■ Assignment: Give the records again in full, exactly as they appear, but without the pictures.

▼

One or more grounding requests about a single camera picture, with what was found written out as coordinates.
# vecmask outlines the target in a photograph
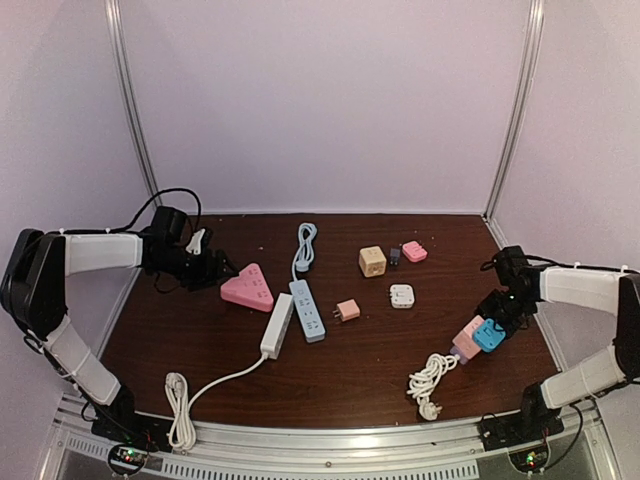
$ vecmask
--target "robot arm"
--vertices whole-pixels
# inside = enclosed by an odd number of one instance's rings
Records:
[[[0,304],[25,334],[25,343],[45,355],[96,410],[94,433],[113,440],[147,442],[149,426],[135,414],[131,391],[109,372],[78,335],[65,302],[65,277],[107,268],[143,268],[167,273],[197,290],[236,276],[226,254],[207,248],[211,231],[194,232],[178,245],[185,213],[158,207],[150,226],[135,233],[24,230],[18,237],[0,286]],[[161,442],[160,432],[153,435]]]
[[[520,328],[524,316],[537,311],[536,303],[567,303],[615,315],[616,338],[578,365],[527,387],[519,413],[485,422],[481,428],[487,449],[537,439],[554,420],[558,425],[560,408],[622,388],[640,376],[640,274],[626,267],[615,271],[555,262],[532,265],[529,258],[544,260],[526,256],[516,246],[503,249],[485,265],[485,270],[496,269],[507,290],[489,294],[478,306],[478,314],[494,318],[508,338]]]

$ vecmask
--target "pink power adapter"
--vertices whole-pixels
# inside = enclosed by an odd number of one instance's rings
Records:
[[[427,258],[427,251],[415,240],[402,245],[402,253],[413,263],[421,262]]]
[[[482,351],[476,342],[473,341],[473,332],[480,328],[483,323],[484,318],[476,315],[453,339],[453,347],[450,353],[451,355],[460,356],[461,364],[466,364]]]

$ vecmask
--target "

▲

■ Your solution:
One or more grounding requests about a single camera picture, with what was found written out as coordinates.
# vecmask outlines the target in a photograph
$ vecmask
--target "robot arm"
--vertices whole-pixels
# inside = enclosed by an odd number of one instance's rings
Records:
[[[0,304],[25,334],[25,343],[45,355],[96,410],[94,433],[113,440],[147,442],[149,426],[135,414],[131,391],[109,372],[78,335],[65,302],[65,277],[107,268],[143,268],[167,273],[197,290],[236,276],[226,254],[207,248],[211,231],[194,232],[178,245],[185,213],[158,207],[150,226],[135,233],[24,230],[18,237],[0,286]],[[161,442],[160,432],[153,435]]]
[[[520,328],[524,316],[537,311],[536,303],[567,303],[615,315],[616,338],[578,365],[527,387],[519,413],[485,422],[481,428],[487,449],[537,439],[554,420],[558,425],[560,408],[622,388],[640,376],[640,274],[626,267],[615,271],[555,262],[532,265],[529,258],[544,260],[526,256],[516,246],[503,249],[485,265],[485,270],[496,269],[507,290],[489,294],[478,306],[478,314],[494,318],[508,338]]]

$ vecmask
--target "pink power adapter"
--vertices whole-pixels
# inside = enclosed by an odd number of one instance's rings
Records:
[[[427,258],[427,251],[415,240],[402,245],[402,253],[413,263],[421,262]]]
[[[482,351],[476,342],[473,341],[473,332],[480,328],[483,323],[484,318],[476,315],[453,339],[453,347],[450,353],[451,355],[460,356],[461,364],[466,364]]]

$ vecmask
--target "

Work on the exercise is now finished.